Sragen, KabarTerkiniNews.co.id – Pemandangan berbeda terlihat pada pelaksanaan Masa Pengenalan Lingkungan Sekolah (MPLS) di SMK Citra Medika Sragen, Jawa Tengah. Alih-alih mengenakan pakaian formal, para guru justru tampil dengan kostum tokoh-tokoh wayang untuk menyambut peserta didik baru.
Tokoh yang diperankan merupakan keluarga Pandawa, mulai dari Yudhistira, Bima, Arjuna, Nakula, Sadewa, Drupadi, Larasati, hingga Dewi Kunthi.

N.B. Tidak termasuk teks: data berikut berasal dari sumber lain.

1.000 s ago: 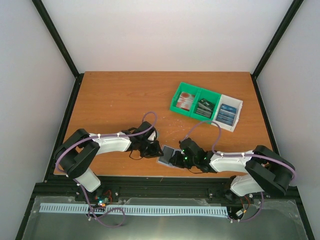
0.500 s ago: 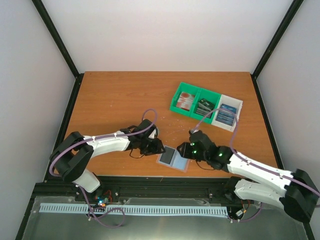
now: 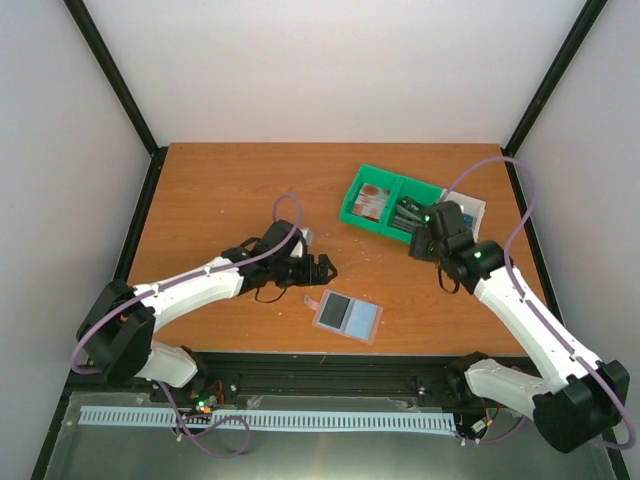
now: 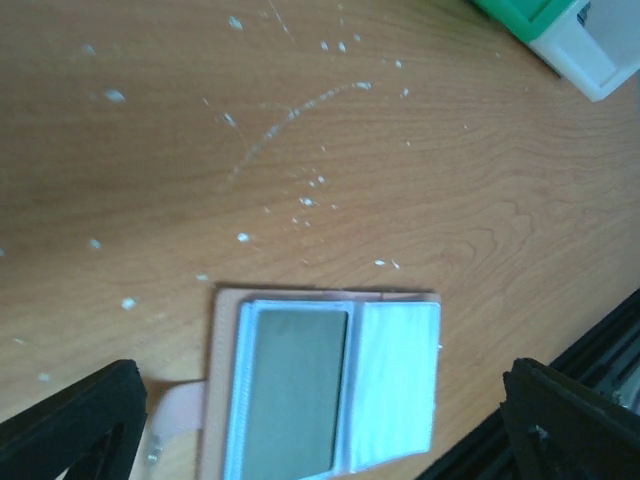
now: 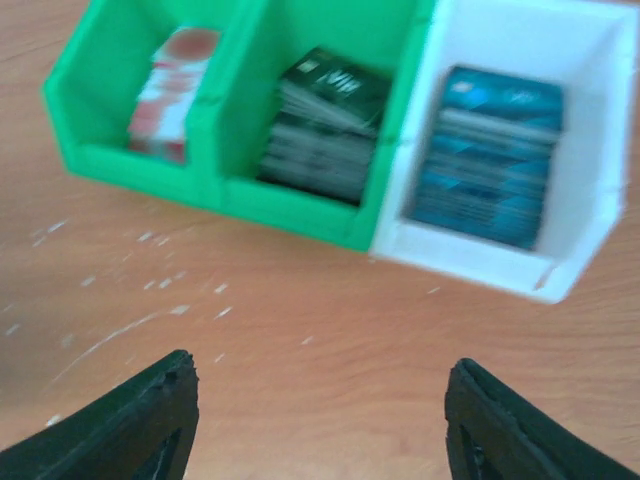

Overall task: Put the credit cards into the card holder
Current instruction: Insert the credit card into the card holder, then adjust the storage box at the center of the board.

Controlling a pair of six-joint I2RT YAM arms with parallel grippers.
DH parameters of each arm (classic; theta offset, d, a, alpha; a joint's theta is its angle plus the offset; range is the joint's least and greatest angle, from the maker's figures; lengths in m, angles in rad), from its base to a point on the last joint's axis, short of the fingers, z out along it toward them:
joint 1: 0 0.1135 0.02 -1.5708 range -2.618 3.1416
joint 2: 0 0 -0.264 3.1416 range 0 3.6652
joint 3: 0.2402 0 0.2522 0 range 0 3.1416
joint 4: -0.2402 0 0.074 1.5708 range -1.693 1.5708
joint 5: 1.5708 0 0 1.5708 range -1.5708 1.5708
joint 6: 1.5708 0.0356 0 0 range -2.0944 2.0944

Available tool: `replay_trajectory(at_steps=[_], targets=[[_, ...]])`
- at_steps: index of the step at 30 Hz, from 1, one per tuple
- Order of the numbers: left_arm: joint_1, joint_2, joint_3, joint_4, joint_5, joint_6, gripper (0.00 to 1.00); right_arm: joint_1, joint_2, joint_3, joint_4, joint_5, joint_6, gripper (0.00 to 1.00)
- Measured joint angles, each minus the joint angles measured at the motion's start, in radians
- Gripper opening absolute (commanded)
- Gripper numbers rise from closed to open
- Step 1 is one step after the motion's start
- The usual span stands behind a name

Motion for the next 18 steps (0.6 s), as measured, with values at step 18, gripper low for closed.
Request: replay_trajectory(at_steps=[18], targets=[[0.149,0.058,0.113,0.000,0.105,0.163,1.00,-0.506,0.457,0.263,0.078,-0.173,-0.259,0.76]])
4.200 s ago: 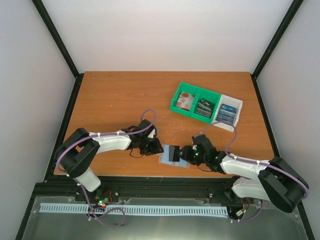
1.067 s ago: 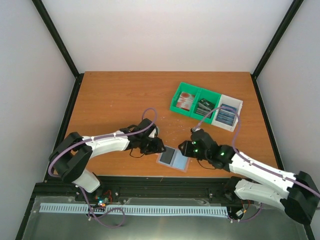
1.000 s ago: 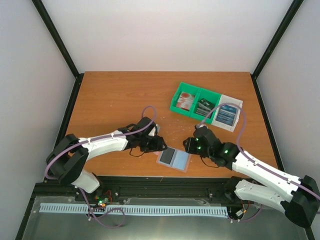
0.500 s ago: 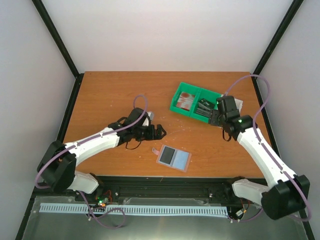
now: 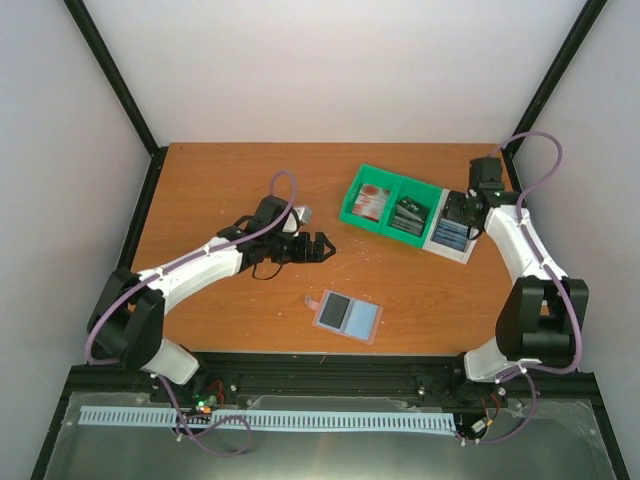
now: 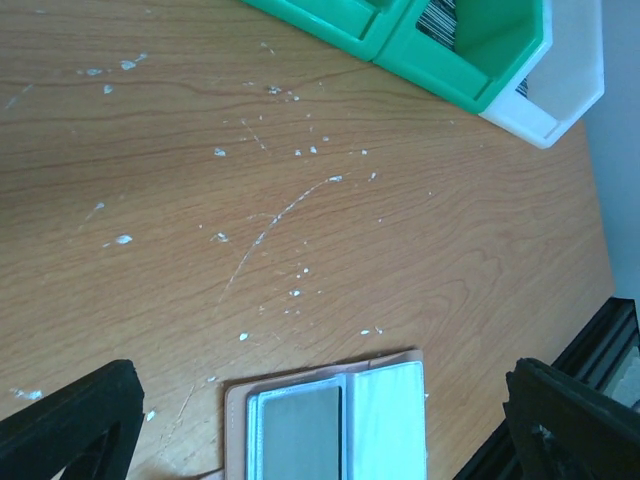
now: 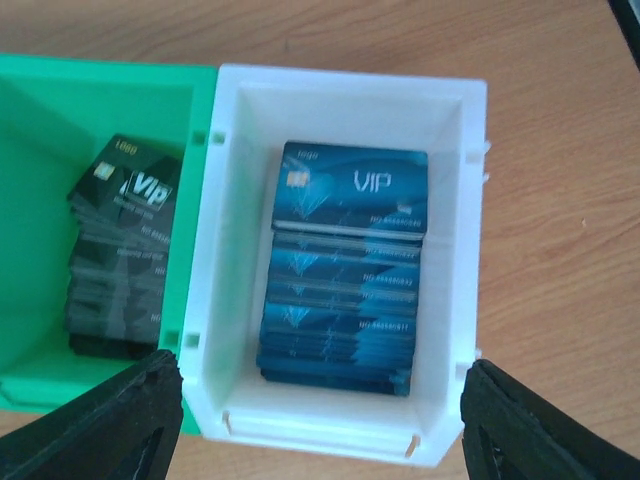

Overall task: Put the credit cards into the card holder
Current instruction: Adjust the storage box at the center of the board.

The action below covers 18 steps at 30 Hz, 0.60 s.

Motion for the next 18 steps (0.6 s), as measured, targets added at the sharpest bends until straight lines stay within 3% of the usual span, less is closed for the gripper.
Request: replay_trajectory(at_steps=[8,18], targets=[[0.021,0.093,0.111,-0.053,0.101,0.032,1.00,-0.116,0.165,0.141,0.039,-0.047,0.051,0.76],[0.050,0.165,0.233,-0.138,0.109,0.110,1.00,-0.193,0.509,0.456,0.048,-0.105,0.088,0.74]])
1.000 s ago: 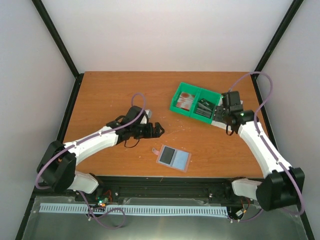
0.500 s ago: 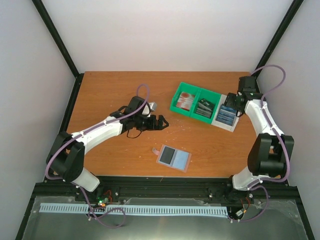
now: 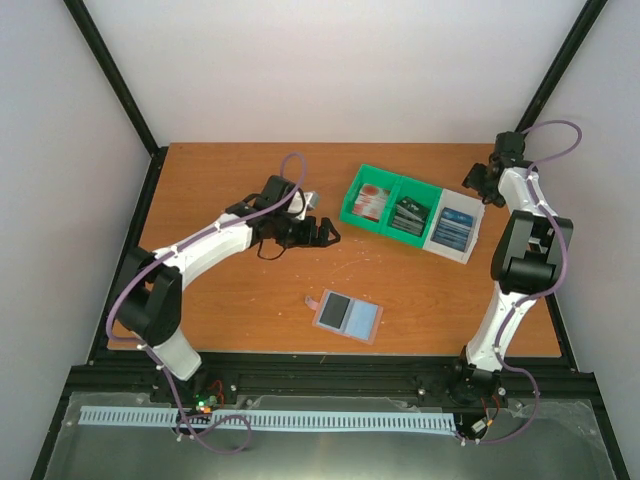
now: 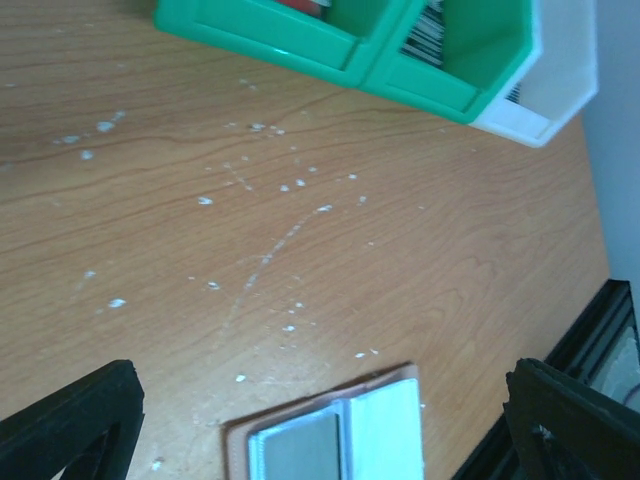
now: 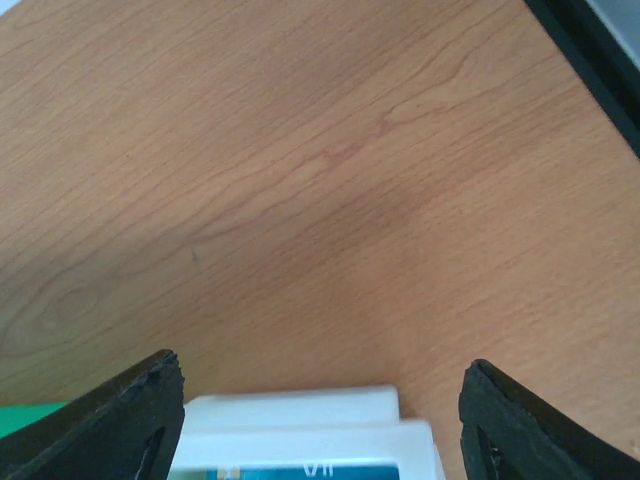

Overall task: Put the credit cards into the card holder
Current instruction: Adjust the storage box at the center of the board.

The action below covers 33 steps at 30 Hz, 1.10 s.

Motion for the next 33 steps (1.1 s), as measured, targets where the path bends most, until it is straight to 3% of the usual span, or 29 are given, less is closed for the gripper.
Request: replay_trajectory(at_steps=[8,13,27,33], targets=[[0.079,0.126,0.079,-0.041,-0.005,0.038,1.00,-0.056,0.165,0.163,-0.110,-0.131,-0.029,0.60],[0.089,0.177,0.147,-0.063,-0.022,0.062,1.00,-0.064,0.181,0.152,-0.161,-0.160,-0.032,0.57],[0.089,0.195,0.179,-0.073,-0.028,0.089,1.00,-0.054,-0.152,-0.299,-0.159,-0.251,0.013,0.54],[0.089,0.243,0.184,-0.047,0.019,0.087,1.00,-0.007,-0.299,-0.340,-0.164,-0.169,-0.013,0.60]])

Penampilan tersebut menjadi media untuk mengenalkan nilai-nilai karakter luhur sekaligus melestarikan budaya tradisional kepada generasi muda.

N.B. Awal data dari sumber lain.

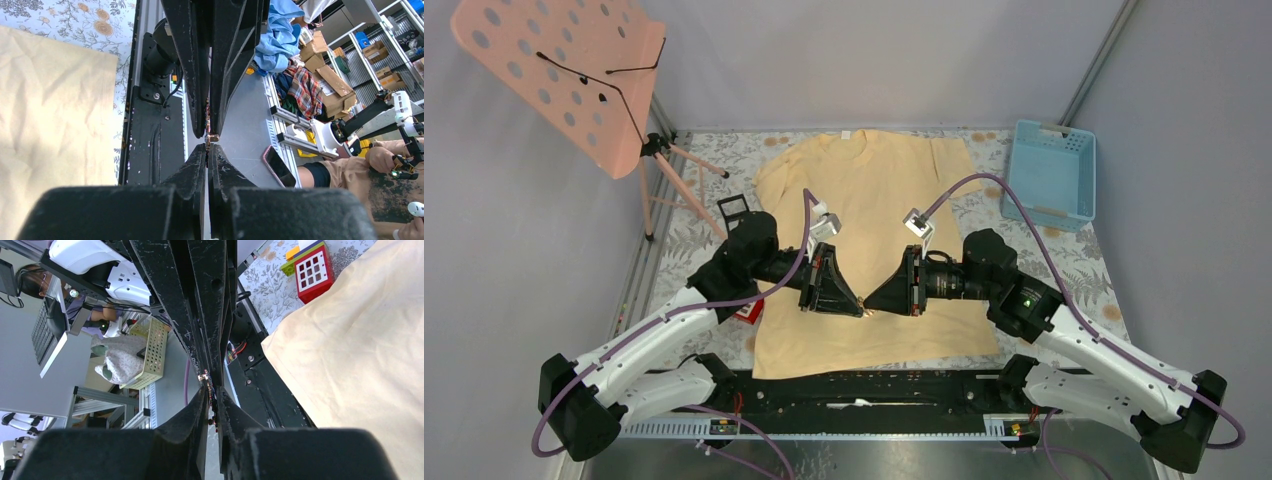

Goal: Pin the brooch onto the clothing

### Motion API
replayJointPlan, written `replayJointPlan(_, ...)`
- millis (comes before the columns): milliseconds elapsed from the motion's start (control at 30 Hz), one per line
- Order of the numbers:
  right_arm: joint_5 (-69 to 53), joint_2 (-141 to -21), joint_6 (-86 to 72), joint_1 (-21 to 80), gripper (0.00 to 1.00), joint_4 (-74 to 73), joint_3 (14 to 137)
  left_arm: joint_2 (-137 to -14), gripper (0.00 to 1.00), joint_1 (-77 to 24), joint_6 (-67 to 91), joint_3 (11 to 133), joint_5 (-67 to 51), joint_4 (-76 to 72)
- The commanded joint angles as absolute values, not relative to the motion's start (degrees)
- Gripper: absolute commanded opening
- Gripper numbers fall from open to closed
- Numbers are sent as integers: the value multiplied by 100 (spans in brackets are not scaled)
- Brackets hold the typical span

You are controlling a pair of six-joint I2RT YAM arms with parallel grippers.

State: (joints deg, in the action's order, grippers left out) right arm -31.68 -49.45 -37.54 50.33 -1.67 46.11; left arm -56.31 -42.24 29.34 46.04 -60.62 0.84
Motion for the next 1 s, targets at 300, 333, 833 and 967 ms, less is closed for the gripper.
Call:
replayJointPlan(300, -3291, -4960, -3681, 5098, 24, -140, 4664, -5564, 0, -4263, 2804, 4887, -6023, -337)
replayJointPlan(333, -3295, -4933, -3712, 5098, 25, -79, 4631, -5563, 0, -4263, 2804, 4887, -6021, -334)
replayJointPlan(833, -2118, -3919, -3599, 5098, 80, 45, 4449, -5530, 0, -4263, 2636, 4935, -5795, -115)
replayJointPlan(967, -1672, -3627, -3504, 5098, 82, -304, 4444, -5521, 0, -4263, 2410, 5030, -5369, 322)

Kepala SMK Citra Medika Sragen, Nano Priyanto, mengatakan konsep tersebut sengaja dipilih agar pelaksanaan MPLS tidak sekadar menjadi kegiatan pengenalan sekolah, tetapi juga memberikan pendidikan karakter kepada para siswa.

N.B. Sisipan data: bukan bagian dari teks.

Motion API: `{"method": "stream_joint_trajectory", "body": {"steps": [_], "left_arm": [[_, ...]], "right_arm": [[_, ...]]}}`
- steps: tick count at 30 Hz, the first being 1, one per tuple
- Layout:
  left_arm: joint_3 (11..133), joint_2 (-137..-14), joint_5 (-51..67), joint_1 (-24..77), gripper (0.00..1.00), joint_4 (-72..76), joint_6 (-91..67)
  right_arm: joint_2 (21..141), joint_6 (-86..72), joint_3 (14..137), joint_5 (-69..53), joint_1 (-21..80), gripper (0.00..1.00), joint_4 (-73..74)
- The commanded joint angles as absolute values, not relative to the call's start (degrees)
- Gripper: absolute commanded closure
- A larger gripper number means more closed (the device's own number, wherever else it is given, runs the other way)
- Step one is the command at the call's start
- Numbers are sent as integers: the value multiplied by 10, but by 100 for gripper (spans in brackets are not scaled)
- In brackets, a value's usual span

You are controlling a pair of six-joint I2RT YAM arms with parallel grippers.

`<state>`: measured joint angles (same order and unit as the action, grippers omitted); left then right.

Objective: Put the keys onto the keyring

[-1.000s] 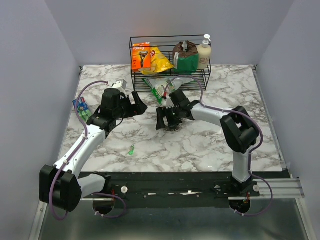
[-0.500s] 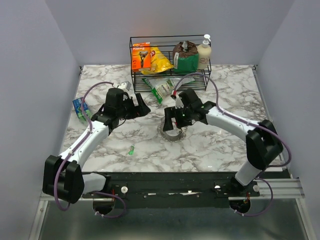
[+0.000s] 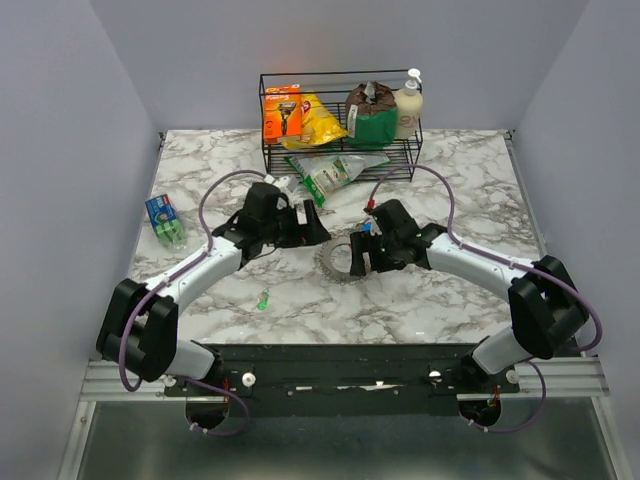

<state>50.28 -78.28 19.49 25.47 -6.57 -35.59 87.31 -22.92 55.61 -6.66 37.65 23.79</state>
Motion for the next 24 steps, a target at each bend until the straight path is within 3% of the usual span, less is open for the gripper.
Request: {"method": "stream_joint_trajectory", "body": {"steps": [1, 4, 12, 14, 24], "left_arm": [[533, -823, 214, 304, 1, -50, -369], [528, -835, 215, 318, 1, -32, -380], [554, -862, 214, 319, 1, -56, -364], [556, -863, 211, 319, 1, -59, -359], [556, -865, 202, 319, 1, -76, -352]], "right_arm": [[853, -240, 526, -18, 374, 14, 236], [839, -249, 519, -9, 374, 22, 234], [832, -265, 485, 9, 356, 32, 191], [835, -266, 480, 4, 346, 39, 176], [834, -314, 429, -96, 320, 45, 106]]}}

“Melalui tokoh-tokoh Pandawa, kami ingin mengenalkan sifat-sifat yang patut diteladani, seperti kejujuran, kebijaksanaan, tanggung jawab, keberanian, dan jiwa kesatria. Harapannya, nilai-nilai itu dapat diterapkan siswa dalam kehidupan sehari-hari,” kata Nano Priyanto.
Selain pengenalan karakter wayang, para siswa baru juga mendapatkan materi tentang kepedulian terhadap lingkungan. Mereka diajak memanfaatkan limbah plastik menjadi pot tanaman serta menanam berbagai tanaman obat yang dibawa dari rumah.
Menurut Nano, kegiatan tersebut bertujuan mengurangi sampah plastik sekaligus mengenalkan manfaat tanaman obat kepada para peserta didik sejak dini.
Salah seorang peserta didik baru, Natasya Ratu, mengaku senang mengikuti MPLS dengan konsep yang berbeda dari sekolah lain. Menurutnya, kegiatan tersebut membuat siswa lebih mudah memahami karakter tokoh pewayangan sekaligus belajar mencintai lingkungan.
“Seru karena gurunya memakai kostum wayang. Jadi kami lebih mengenal tokoh-tokohnya dan belajar banyak hal, termasuk cara memanfaatkan limbah plastik dan menanam tanaman obat,” ujarnya.
MPLS di SMK Citra Medika Sragen dijadwalkan berlangsung hingga Jumat mendatang. Setelah itu, para siswa baru akan mengikuti pendidikan karakter dan pengenalan kompetensi sesuai jurusan sebelum memulai kegiatan belajar mengajar secara penuh.